== WHAT IS REQUIRED ==
Count how many lines in the following data hold the word "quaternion". Your answer is the number and nothing else.

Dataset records
◆ ◆ ◆ ◆ ◆
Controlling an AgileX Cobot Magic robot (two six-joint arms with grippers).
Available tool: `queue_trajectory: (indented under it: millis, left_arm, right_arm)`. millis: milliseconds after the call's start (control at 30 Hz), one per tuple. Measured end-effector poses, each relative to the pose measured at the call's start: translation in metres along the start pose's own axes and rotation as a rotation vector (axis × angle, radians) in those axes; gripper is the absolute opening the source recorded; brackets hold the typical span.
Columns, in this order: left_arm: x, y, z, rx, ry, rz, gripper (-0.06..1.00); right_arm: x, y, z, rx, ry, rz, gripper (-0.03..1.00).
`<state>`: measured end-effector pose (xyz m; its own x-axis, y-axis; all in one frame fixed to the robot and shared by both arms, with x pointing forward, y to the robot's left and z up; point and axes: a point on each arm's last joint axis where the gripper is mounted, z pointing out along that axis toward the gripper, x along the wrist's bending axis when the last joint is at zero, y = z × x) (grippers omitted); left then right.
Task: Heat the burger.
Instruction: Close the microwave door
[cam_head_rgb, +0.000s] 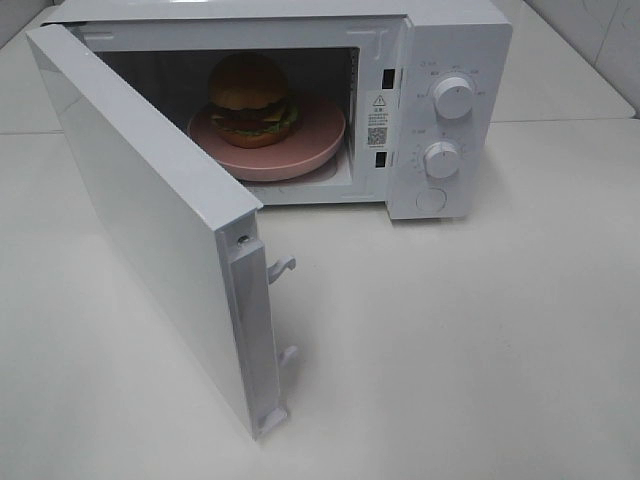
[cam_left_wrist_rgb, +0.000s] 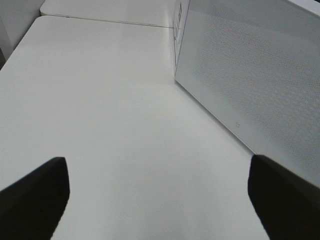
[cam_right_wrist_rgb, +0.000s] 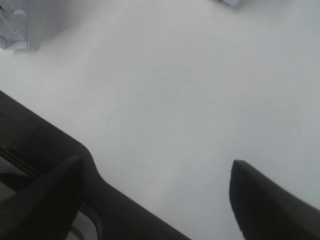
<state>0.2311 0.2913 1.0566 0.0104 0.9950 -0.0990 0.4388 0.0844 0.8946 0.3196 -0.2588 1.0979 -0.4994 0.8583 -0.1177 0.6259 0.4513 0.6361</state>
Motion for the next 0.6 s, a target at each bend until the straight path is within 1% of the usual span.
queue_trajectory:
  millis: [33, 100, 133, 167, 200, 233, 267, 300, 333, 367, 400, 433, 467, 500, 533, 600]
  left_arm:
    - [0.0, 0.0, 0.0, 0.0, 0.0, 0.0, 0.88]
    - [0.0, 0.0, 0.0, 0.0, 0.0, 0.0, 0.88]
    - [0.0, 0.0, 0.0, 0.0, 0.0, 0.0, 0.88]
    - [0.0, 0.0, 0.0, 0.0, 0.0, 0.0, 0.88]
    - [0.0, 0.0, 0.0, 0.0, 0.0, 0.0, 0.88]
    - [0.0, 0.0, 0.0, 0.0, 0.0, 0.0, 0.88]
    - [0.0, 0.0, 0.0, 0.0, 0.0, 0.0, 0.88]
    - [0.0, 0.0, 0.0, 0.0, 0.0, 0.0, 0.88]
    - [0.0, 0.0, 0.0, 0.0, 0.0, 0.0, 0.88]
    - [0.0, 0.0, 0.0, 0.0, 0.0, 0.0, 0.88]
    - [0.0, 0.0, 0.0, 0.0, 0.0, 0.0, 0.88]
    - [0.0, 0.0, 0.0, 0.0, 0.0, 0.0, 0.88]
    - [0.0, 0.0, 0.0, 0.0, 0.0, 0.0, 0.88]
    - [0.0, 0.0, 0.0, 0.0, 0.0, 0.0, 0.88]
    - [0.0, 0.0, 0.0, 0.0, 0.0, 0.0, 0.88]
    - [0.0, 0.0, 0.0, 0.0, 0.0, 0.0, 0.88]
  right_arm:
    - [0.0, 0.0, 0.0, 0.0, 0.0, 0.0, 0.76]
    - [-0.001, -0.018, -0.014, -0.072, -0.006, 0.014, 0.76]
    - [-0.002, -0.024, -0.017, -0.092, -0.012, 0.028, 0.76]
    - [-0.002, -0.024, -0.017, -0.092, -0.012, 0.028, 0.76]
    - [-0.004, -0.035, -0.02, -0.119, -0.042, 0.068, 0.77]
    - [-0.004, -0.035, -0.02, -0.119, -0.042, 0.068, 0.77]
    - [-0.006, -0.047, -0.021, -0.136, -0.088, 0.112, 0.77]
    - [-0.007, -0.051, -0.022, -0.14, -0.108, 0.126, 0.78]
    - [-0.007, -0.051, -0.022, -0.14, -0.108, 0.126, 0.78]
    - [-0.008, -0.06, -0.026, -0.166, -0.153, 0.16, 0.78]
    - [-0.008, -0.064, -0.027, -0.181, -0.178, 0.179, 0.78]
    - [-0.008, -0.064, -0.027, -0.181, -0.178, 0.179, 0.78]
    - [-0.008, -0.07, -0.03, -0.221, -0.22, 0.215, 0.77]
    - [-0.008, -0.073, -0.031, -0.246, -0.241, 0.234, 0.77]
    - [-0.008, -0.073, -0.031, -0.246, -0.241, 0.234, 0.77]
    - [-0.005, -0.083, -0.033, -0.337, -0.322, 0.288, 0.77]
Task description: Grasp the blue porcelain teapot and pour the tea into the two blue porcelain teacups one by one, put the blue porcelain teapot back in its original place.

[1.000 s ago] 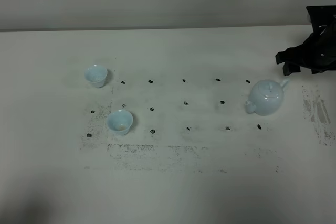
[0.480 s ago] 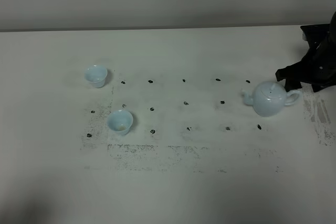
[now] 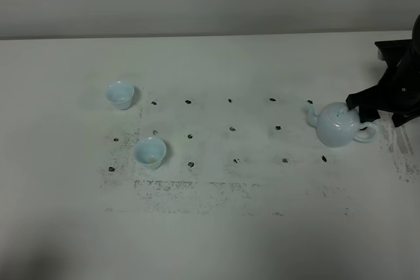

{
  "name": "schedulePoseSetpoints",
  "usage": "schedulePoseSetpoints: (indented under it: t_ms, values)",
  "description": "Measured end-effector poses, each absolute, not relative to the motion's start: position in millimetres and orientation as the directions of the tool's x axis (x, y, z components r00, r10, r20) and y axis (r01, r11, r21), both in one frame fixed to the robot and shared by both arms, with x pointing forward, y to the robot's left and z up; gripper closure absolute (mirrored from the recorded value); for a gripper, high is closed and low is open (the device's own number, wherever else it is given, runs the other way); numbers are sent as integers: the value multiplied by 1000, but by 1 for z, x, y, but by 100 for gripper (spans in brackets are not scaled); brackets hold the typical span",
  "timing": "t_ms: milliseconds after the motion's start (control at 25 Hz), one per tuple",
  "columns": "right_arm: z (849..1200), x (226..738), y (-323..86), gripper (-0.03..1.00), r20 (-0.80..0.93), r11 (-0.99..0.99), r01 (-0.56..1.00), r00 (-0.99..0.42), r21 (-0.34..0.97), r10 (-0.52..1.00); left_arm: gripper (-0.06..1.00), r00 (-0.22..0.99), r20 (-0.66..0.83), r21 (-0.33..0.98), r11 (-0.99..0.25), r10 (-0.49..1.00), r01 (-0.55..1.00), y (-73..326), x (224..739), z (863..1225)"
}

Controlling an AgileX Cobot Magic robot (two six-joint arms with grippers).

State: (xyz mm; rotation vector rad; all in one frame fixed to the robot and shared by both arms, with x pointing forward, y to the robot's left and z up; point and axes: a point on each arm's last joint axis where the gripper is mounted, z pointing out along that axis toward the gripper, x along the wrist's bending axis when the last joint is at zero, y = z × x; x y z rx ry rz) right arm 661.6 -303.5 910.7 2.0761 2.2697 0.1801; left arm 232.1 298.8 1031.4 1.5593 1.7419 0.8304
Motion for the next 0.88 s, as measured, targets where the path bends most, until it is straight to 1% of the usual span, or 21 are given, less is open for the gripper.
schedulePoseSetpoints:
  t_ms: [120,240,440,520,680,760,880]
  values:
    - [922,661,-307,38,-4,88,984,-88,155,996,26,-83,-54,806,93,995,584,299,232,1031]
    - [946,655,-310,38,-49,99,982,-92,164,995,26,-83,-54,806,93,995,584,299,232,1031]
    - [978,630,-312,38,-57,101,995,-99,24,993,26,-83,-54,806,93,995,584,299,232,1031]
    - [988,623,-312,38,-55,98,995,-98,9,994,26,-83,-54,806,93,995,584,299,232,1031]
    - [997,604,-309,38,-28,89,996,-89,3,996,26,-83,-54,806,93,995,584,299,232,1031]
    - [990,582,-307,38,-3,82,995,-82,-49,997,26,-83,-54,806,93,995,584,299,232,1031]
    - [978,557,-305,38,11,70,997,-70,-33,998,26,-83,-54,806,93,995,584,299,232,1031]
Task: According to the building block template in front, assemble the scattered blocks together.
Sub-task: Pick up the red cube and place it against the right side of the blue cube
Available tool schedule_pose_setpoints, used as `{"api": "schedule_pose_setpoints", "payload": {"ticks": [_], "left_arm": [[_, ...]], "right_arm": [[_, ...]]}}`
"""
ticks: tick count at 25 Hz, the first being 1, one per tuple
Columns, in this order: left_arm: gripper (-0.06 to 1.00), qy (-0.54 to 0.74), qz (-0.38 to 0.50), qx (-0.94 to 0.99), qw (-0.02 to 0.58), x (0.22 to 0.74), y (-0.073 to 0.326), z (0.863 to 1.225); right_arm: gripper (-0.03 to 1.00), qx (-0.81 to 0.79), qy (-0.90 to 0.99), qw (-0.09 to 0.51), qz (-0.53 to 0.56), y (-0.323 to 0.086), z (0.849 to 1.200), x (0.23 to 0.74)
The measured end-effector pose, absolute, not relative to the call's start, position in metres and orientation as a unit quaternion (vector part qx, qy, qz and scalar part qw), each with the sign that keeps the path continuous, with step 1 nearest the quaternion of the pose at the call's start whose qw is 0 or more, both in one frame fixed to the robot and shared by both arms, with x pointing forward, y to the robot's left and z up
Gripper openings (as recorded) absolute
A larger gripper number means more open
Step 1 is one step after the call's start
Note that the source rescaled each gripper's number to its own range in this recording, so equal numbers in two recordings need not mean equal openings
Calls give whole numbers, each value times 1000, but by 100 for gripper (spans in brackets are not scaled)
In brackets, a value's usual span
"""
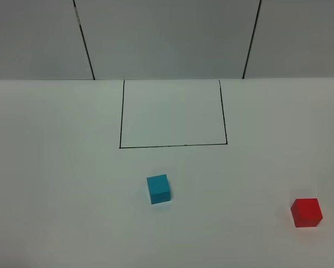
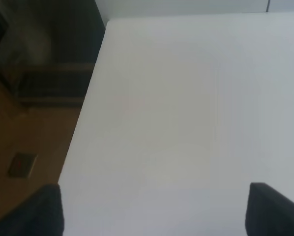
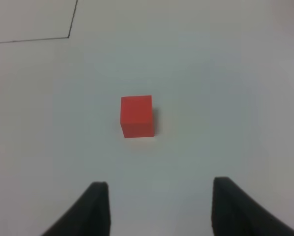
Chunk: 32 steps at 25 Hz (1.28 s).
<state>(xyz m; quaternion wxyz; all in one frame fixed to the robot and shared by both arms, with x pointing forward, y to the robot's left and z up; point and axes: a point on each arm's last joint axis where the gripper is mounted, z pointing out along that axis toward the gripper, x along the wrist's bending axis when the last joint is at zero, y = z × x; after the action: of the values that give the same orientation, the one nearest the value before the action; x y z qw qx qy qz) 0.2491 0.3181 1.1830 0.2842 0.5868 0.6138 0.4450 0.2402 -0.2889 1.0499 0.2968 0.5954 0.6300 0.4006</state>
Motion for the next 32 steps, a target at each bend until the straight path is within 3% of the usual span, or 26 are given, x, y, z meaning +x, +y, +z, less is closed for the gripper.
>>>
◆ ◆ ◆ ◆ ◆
== TASK OUTPUT ==
2